> [WORK TO COMPLETE]
Reproduce, exactly and only, the lines of the data that follows from the one containing "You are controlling" down to the one containing "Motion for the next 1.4", without pictures.

> [Data entries]
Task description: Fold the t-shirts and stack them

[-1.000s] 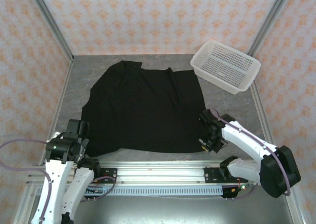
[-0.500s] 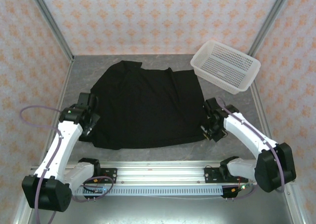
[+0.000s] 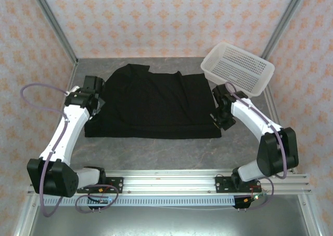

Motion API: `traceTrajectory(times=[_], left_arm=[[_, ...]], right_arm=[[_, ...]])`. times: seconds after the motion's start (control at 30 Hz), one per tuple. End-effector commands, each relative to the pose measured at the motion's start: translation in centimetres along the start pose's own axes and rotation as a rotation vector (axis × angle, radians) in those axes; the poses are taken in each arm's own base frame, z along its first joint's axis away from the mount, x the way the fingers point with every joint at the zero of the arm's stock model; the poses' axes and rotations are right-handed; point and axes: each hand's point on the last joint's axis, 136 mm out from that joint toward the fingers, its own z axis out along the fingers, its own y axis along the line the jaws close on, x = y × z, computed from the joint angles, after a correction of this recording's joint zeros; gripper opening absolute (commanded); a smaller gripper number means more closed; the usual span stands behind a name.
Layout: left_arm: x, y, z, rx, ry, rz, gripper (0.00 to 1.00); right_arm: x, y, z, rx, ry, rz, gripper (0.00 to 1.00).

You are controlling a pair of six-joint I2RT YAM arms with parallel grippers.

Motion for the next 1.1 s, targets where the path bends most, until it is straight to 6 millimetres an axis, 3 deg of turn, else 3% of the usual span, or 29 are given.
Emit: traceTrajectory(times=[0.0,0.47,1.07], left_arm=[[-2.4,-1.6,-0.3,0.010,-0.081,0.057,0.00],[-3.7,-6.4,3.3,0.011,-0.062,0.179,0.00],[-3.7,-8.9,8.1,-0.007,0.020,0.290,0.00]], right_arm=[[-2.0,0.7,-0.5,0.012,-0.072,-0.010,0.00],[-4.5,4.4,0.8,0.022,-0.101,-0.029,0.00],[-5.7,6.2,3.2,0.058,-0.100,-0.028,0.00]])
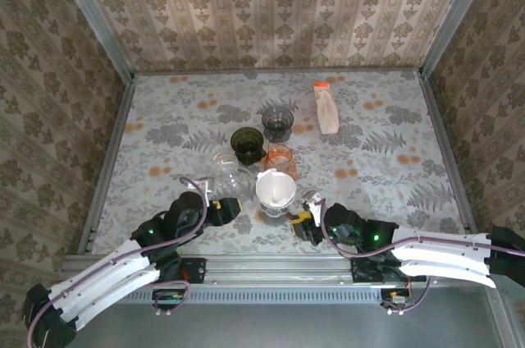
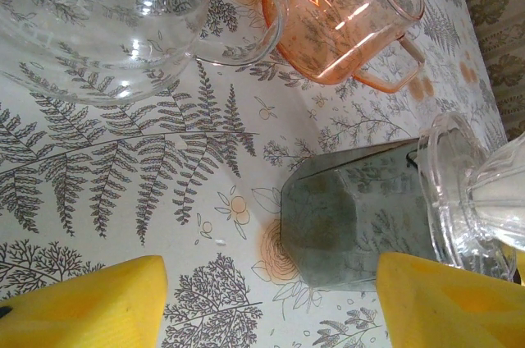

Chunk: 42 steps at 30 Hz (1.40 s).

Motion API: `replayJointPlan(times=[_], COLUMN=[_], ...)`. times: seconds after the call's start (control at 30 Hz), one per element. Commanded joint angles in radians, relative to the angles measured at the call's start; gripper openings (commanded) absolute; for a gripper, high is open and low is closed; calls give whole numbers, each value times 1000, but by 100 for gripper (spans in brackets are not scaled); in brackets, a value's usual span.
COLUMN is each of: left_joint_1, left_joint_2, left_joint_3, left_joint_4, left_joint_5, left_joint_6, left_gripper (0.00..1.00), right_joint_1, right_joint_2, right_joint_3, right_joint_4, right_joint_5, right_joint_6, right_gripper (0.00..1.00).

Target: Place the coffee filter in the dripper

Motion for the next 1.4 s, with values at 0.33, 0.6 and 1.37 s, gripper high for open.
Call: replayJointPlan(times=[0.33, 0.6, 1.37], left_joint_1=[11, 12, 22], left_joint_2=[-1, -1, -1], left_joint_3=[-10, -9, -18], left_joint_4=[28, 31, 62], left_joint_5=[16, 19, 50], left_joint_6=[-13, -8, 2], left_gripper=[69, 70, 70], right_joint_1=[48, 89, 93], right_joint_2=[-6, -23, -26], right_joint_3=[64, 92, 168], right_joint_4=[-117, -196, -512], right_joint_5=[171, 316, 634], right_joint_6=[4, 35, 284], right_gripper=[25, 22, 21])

> [OUTPUT FOR THIS EXERCISE]
You are controlling a pair of six-joint I2RT YAM arms with parallel grippers.

Motion for the next 1.1 s, targets where the path bends most, until it is straight to 6 millimetres an axis, 3 deg of turn, else 3% of the usual span, or 29 are given.
Emit: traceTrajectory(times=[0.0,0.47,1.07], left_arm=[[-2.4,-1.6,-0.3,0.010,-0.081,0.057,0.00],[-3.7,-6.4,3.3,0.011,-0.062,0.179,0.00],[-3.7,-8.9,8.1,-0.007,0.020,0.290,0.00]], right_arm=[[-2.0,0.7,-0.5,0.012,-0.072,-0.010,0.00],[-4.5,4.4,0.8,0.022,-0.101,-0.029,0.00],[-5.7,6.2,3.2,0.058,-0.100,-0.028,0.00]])

Chunk: 42 steps at 30 Hz (1.40 s).

Motion API: `replayJointPlan(times=[_], COLUMN=[_], ...)`. times: seconds after the call's start (control at 30 Hz), one per element. Commanded joint angles in radians, relative to the angles measured at the call's start; gripper openings (commanded) absolute; for a gripper, high is open and low is closed; calls give whole numbers, each value times 1000, but by 100 for gripper (spans in brackets are not scaled); in brackets, a value's usual span.
COLUMN is each of: left_joint_1, left_joint_2, left_joint_3, left_joint_4, left_joint_5, left_joint_6, left_gripper (0.00..1.00), right_joint_1, right_joint_2, right_joint_3, right_joint_4, right_joint_5, right_joint_6, right_gripper (0.00..1.00).

Target: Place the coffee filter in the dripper

Motion for the next 1.4 s, with values at 0.33, 0.6 and 1.37 s, gripper high for open.

The output given is complete.